● **Action item**
Print the data verbatim. Leave every image out.

"""

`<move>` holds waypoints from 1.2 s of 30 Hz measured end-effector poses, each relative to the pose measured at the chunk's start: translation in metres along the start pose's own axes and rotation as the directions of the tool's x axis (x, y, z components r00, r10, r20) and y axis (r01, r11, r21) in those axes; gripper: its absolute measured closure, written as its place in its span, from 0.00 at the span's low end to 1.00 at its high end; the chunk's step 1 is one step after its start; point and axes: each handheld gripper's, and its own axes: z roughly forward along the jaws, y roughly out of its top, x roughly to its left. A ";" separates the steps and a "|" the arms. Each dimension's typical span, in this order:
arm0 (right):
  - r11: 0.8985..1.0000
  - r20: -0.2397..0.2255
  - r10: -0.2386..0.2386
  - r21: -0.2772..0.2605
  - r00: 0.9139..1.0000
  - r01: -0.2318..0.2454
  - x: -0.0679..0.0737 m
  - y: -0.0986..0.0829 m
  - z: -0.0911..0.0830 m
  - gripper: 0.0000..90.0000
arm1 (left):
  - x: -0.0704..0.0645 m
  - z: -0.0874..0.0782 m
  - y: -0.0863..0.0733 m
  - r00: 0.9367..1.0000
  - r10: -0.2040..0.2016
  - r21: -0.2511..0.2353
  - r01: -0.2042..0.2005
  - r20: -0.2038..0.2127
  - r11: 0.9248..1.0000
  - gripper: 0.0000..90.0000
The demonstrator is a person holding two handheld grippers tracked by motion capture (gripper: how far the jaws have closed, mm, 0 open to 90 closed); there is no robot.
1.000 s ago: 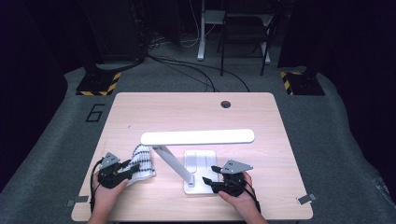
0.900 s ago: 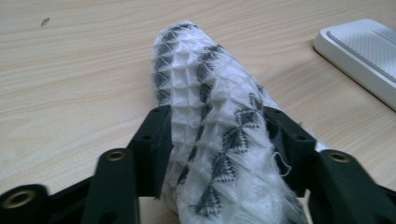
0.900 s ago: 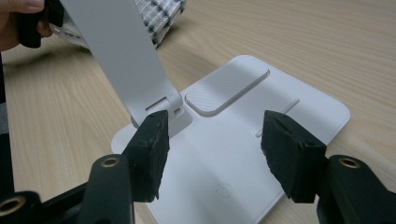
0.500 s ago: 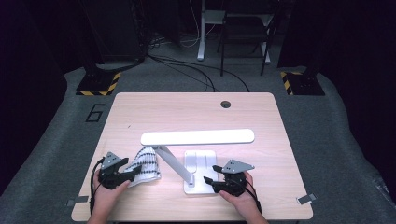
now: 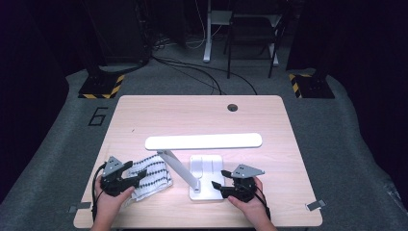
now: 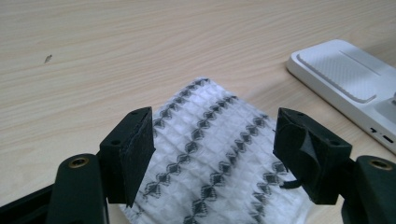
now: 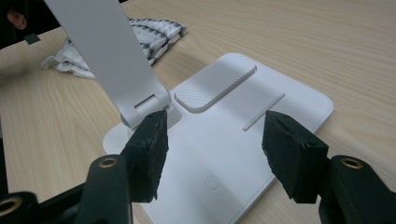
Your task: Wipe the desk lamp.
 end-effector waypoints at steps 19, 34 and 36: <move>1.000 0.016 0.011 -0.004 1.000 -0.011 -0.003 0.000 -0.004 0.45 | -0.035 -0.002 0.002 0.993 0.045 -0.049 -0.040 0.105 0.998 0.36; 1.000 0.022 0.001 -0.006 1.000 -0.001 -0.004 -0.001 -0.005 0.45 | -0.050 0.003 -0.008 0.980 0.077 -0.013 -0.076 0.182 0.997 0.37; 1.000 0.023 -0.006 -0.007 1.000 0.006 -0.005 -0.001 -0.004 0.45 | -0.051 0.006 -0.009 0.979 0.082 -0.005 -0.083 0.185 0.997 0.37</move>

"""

● **Written solution**
`<move>` holds waypoints from 1.2 s of 30 Hz measured end-effector poses, each relative to the pose measured at the chunk's start: translation in metres along the start pose's own axes and rotation as the directions of the tool's x axis (x, y, z components r00, r10, r20) and y axis (r01, r11, r21) in those axes; gripper: its absolute measured closure, written as its place in its span, from 0.00 at the span's low end to 1.00 at its high end; the chunk's step 1 is one step after its start; point and axes: each handheld gripper's, and its own axes: z roughly forward along the jaws, y roughly out of its top, x roughly to its left. A ";" separates the steps and a "|" the arms. Each dimension's typical span, in this order:
arm0 (right):
  - r11: 0.8985..1.0000
  - r20: -0.2397..0.2255
  - r10: -0.2386..0.2386
  - r21: -0.2772..0.2605
  - r00: 0.9139..1.0000
  - r01: -0.2318..0.2454
  - x: -0.0679..0.0737 m
  - y: -0.0986..0.0829 m
  - z: -0.0911..0.0830 m
  - gripper: 0.0000..90.0000
arm1 (left):
  - x: -0.0704..0.0645 m
  - z: -0.0874..0.0782 m
  - y: -0.0863..0.0733 m
  - r00: 0.9367..1.0000
  - r10: -0.2040..0.2016
  - r21: -0.2511..0.2353
  - r01: -0.2042..0.2005
  - r20: -0.2038..0.2127
  - r11: 0.9248..1.0000
  - gripper: 0.0000..90.0000
The demonstrator is a person holding two handheld grippers tracked by motion capture (gripper: how far the jaws have closed, mm, 0 open to 90 closed); there is no robot.
1.000 s ago: 
0.900 s ago: 
0.900 s ago: 
0.500 s ago: 
now: 
now: 
now: 
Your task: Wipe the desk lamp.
 end-effector waypoints at steps 19, 34 and 36: <move>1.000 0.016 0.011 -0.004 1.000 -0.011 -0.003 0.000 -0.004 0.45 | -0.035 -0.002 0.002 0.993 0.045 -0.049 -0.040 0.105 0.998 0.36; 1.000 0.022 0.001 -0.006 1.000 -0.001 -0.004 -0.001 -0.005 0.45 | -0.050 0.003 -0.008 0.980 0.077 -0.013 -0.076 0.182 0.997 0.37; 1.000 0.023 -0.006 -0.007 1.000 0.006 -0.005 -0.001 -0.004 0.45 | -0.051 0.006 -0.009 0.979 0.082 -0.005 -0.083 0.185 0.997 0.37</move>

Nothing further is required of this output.